II Corinthians 6

En wij, als medearbeidende, bidden u ook, dat gij de genade Gods niet tevergeefs moogt ontvangen hebben.
А ми, як співробітники, благаємо, щоб ви Божої благодаті не брали надармо.
Want Hij zegt: In den aangenamen tijd heb Ik u verhoord, en in den dag der zaligheid heb Ik u geholpen. Ziet, nu is het de welaangename tijd, ziet, nu is het de dag der zaligheid!
Бо каже: Приємного часу почув Я тебе, і поміг Я тобі в день спасіння! Ось тепер час приємний, ось тепер день спасіння!
Wij geven geen aanstoot in enig ding, opdat de bediening niet gelasterd worde.
Ні в чому ніякого спотикання не робимо, щоб служіння було бездоганне,
Maar wij, als dienaars van God, maken onszelven in alles aangenaam, in vele verdraagzaamheid, in verdrukkingen, in noden, in benauwdheden,
а в усьому себе виявляємо, як служителів Божих, у великім терпінні, у скорботах, у бідах, у тіснотах,
In slagen, in gevangenissen, in beroerten, in arbeid, in waken, in vasten,
у вдарах, у в'язницях, у розрухах, у працях, у недосипаннях, у постах,
In reinheid, in kennis, in lankmoedigheid, in goedertierenheid, in den Heiligen Geest, in ongeveinsde liefde.
у чистості, у розумі, у лагідності, у добрості, у Дусі Святім, у нелицемірній любові,
In het woord der waarheid, in de kracht van God, door de wapenen der gerechtigheid aan de rechter zijde en aan de linker zijde;
у слові істини, у силі Божій, зо зброєю правди в правиці й лівиці,
Door eer en oneer, door kwaad gerucht en goed gerucht; als verleiders, en nochtans waarachtigen;
через славу й безчестя, через ганьбу й хвалу, як обманці, але ми правдиві;
Als onbekenden, en nochtans bekend; als stervenden, en ziet, wij leven; als getuchtigd, en niet gedood;
як незнані, та познані, як умираючі, та ось ми живі; як карані, та не забиті;
Als droevig zijnde, doch altijd blijde; als arm, doch velen rijk makende; als niets hebbende, en nochtans alles bezittende.
як сумні, але завжди веселі; як убогі, але багатьох ми збагачуємо; як ті, що нічого не мають, але всім володіємо.
Onze mond is opengedaan tegen u, o Korinthiërs, ons hart is uitgebreid.
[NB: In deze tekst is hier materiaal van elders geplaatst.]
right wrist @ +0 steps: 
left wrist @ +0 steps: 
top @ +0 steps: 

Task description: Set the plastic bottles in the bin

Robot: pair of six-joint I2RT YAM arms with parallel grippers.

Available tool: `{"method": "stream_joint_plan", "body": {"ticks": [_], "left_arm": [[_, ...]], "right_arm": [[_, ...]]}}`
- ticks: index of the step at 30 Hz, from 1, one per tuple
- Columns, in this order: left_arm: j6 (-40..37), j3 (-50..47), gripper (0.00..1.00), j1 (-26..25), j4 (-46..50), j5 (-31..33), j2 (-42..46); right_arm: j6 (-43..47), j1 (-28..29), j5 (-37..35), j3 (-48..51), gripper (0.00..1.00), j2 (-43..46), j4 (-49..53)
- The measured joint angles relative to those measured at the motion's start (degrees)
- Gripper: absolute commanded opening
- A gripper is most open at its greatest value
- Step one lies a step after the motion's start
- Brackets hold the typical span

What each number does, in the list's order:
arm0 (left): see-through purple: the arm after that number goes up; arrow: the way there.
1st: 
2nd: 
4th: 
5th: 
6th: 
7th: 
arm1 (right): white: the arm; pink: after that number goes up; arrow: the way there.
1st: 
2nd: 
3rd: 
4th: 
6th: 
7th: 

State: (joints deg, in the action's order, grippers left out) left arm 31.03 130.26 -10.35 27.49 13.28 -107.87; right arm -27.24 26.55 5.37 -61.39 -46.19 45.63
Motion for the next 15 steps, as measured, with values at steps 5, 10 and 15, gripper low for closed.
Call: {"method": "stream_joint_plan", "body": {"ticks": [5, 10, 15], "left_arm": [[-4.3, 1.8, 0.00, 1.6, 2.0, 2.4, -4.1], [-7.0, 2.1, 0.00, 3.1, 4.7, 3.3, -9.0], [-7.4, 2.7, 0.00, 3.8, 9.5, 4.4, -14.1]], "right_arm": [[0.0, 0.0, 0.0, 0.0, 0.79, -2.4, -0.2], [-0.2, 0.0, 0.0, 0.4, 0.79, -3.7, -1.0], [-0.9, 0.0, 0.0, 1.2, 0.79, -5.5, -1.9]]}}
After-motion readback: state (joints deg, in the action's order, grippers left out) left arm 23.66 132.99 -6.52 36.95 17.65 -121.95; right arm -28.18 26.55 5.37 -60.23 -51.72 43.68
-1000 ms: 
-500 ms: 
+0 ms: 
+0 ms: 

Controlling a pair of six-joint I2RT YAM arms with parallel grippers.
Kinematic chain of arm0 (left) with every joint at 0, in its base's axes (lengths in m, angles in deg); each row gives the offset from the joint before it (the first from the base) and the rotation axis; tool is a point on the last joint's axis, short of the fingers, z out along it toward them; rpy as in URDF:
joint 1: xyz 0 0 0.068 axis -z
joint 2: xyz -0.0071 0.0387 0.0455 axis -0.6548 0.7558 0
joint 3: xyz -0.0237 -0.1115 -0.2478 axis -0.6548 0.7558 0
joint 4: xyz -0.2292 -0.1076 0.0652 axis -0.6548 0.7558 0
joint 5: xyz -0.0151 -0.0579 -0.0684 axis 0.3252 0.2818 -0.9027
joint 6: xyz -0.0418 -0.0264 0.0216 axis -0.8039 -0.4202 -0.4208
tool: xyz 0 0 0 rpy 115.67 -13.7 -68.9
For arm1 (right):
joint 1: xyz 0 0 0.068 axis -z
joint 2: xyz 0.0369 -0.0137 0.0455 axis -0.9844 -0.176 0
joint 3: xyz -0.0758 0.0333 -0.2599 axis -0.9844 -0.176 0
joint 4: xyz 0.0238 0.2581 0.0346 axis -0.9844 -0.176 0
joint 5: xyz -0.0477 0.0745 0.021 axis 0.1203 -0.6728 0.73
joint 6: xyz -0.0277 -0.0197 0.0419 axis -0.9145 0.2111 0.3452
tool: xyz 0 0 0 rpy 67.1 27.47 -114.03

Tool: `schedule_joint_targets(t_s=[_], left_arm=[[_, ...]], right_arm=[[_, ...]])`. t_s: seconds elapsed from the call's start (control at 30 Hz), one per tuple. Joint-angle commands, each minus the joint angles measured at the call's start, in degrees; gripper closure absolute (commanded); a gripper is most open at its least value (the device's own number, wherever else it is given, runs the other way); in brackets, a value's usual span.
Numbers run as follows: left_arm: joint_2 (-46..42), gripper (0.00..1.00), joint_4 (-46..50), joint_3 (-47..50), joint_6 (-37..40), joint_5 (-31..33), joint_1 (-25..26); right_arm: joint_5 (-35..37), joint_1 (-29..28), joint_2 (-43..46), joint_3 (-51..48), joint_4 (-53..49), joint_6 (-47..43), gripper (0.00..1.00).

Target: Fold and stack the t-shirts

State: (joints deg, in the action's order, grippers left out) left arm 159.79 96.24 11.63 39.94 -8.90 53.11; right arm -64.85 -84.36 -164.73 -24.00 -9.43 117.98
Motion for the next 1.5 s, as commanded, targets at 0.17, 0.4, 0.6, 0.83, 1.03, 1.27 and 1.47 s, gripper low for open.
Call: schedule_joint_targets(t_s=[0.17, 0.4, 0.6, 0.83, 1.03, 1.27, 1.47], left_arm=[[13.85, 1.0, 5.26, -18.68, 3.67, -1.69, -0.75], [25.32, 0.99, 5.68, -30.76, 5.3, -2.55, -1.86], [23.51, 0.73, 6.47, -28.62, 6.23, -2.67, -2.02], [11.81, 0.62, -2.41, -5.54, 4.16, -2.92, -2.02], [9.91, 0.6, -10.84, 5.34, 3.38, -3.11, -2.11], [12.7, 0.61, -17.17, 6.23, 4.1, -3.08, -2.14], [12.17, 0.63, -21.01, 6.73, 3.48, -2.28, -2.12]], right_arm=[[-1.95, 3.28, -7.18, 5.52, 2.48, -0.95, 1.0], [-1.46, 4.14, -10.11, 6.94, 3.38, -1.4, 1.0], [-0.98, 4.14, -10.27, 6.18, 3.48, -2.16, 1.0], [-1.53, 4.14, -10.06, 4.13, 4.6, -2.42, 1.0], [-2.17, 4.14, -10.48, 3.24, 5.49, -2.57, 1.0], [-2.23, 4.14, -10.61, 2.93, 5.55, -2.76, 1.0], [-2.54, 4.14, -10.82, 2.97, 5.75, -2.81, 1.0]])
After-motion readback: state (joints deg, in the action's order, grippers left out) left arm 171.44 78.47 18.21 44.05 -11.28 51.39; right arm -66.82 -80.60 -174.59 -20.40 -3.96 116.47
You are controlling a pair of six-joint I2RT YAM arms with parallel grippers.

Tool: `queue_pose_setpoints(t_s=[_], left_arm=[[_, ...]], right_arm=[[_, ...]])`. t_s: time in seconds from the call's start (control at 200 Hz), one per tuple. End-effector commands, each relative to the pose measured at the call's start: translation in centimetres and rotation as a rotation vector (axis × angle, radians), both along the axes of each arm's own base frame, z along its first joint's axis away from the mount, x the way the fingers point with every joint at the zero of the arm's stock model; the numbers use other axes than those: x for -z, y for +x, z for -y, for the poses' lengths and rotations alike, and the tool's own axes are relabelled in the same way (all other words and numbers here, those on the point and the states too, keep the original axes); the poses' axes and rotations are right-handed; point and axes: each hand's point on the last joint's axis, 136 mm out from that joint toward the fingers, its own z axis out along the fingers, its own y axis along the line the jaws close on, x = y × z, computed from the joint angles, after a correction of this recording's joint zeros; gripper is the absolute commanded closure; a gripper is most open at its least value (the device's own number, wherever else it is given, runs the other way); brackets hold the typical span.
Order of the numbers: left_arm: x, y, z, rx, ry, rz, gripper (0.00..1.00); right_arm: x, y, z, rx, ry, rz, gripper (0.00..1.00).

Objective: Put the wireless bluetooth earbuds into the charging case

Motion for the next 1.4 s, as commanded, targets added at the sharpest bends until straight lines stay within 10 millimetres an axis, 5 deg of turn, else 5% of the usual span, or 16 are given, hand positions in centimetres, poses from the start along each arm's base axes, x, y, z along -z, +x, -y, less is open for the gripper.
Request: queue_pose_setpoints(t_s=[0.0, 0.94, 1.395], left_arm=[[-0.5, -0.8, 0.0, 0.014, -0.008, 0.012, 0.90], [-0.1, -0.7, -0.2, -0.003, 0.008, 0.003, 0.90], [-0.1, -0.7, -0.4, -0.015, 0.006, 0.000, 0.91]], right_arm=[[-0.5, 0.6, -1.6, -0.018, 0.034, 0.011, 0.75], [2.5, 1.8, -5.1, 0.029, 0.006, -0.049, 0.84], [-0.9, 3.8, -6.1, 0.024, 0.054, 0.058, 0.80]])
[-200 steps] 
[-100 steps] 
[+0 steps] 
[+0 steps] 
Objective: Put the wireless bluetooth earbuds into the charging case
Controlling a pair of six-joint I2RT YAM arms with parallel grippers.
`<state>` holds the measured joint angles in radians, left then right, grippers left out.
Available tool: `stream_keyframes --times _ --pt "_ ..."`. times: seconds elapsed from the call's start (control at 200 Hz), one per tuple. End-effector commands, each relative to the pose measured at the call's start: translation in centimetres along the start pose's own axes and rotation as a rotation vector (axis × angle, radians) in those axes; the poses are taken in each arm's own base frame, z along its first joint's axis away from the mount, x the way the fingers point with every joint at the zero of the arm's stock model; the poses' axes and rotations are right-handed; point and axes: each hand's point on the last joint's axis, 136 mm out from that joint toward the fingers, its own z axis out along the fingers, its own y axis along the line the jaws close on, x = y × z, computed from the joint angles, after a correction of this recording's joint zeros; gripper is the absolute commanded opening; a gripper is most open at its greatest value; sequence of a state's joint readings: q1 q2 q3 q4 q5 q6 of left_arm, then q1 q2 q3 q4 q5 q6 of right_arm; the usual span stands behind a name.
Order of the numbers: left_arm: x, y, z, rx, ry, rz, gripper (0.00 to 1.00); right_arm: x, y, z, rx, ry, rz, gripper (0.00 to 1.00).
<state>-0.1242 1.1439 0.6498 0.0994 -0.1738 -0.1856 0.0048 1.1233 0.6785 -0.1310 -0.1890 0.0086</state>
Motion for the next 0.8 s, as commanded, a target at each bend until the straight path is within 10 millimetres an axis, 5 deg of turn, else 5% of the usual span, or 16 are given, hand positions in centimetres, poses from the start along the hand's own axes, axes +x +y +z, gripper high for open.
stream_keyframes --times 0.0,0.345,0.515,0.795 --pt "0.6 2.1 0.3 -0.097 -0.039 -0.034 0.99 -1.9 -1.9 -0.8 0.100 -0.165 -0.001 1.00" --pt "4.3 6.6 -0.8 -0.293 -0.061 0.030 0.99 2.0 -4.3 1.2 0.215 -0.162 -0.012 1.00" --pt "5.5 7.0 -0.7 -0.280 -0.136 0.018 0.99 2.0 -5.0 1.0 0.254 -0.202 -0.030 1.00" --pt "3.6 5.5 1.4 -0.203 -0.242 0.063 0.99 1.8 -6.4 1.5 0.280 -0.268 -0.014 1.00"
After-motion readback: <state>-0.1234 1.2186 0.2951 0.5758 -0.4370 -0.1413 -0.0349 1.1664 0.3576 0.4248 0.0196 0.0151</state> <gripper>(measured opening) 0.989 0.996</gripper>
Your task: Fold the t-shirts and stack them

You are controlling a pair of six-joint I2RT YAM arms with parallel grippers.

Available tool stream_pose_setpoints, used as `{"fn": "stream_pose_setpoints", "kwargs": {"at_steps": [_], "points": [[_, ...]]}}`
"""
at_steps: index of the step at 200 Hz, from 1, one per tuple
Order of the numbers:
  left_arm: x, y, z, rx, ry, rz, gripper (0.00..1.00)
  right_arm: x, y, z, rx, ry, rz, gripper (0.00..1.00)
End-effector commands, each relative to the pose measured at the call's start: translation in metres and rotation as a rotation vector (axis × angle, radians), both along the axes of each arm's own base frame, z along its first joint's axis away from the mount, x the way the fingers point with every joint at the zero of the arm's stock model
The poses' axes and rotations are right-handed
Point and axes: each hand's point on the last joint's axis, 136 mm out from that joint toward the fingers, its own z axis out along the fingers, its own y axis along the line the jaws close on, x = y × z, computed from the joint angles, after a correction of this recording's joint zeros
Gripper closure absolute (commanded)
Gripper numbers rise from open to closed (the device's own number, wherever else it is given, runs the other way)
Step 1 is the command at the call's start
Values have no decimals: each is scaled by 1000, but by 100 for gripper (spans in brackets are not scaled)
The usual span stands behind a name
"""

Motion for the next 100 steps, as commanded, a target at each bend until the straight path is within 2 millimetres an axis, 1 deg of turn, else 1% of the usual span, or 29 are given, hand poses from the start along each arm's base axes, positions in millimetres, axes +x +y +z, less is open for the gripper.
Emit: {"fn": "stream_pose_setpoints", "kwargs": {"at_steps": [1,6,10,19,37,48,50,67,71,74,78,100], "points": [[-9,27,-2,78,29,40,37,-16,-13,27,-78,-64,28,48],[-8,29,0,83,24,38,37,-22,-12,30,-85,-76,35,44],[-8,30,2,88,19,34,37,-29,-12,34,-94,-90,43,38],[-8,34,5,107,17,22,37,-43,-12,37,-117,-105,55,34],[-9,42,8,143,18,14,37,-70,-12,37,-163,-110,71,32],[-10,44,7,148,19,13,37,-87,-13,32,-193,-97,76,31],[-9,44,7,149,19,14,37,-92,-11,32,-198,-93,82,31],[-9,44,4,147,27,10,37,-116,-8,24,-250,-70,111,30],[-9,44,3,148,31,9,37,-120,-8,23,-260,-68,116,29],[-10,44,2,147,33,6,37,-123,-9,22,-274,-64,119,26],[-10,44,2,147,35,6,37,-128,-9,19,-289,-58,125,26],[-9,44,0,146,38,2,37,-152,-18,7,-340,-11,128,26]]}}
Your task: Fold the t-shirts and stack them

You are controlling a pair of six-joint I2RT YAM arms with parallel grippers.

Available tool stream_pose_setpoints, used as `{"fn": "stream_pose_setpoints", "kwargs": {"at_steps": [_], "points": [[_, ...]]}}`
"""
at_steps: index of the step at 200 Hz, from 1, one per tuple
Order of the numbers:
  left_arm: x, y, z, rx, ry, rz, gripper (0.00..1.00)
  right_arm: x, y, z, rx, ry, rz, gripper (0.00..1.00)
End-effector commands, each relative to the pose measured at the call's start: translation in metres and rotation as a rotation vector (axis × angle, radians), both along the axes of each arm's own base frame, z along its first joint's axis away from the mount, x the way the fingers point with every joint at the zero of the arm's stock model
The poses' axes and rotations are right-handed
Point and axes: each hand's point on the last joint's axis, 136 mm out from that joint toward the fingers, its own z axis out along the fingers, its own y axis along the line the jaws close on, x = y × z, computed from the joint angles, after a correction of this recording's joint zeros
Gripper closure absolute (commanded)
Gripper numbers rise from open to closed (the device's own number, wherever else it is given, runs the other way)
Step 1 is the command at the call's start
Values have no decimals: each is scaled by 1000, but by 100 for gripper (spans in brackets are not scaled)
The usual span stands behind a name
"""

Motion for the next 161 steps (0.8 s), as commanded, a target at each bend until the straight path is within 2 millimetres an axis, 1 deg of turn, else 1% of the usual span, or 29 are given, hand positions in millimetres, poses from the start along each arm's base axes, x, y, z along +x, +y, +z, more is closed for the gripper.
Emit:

Уста наші відкрились до вас, коринтяни, серце наше розширене!
Gij zijt niet nauw in ons, maar gij zijt nauw in uw ingewanden.
У нас вам не тісно, але тісно вам у ваших серцях!
Nu, om dezelfde vergelding te doen, (ik spreek als tot mijn kinderen) zo wordt gij ook uitgebreid.
Такою ж відплатою говорю, немов дітям розширені будьте й ви!
Trekt niet een ander juk aan met de ongelovigen; want wat mededeel heeft de gerechtigheid met de ongerechtigheid, en wat gemeenschap heeft het licht met de duisternis?
До чужого ярма не впрягайтесь з невірними; бо що спільного між праведністю та беззаконням, або яка спільність у світла з темрявою?
En wat samenstemming heeft Christus met Belial, of wat deel heeft de gelovige met den ongelovige?
Яка згода в Христа з белійяаром? Або яка частка вірного з невірним?
Of wat samenvoeging heeft de tempel Gods met de afgoden? Want gij zijt de tempel des levenden Gods; gelijkerwijs God gezegd heeft: Ik zal in hen wonen, en Ik zal onder hen wandelen; en Ik zal hun God zijn, en zij zullen Mij een Volk zijn.
Або яка згода поміж Божим храмом та ідолами? Бо ви храм Бога Живого, як Бог прорік: Поселюсь серед них і ходитиму, і буду їм Богом, а вони будуть народом Моїм!
Daarom gaat uit het midden van hen, en scheidt u af, zegt de Heere, en raakt niet aan hetgeen onrein is, en Ik zal ulieden aannemen.
Вийдіть тому з-поміж них та й відлучіться, каже Господь, і не торкайтесь нечистого, і Я вас прийму,
En Ik zal u tot een Vader zijn, en gij zult Mij tot zonen en dochteren zijn, zegt de Heere, de Almachtige.
і буду Я вам за Отця, а ви за синів і дочок Мені будете, говорить Господь Вседержитель!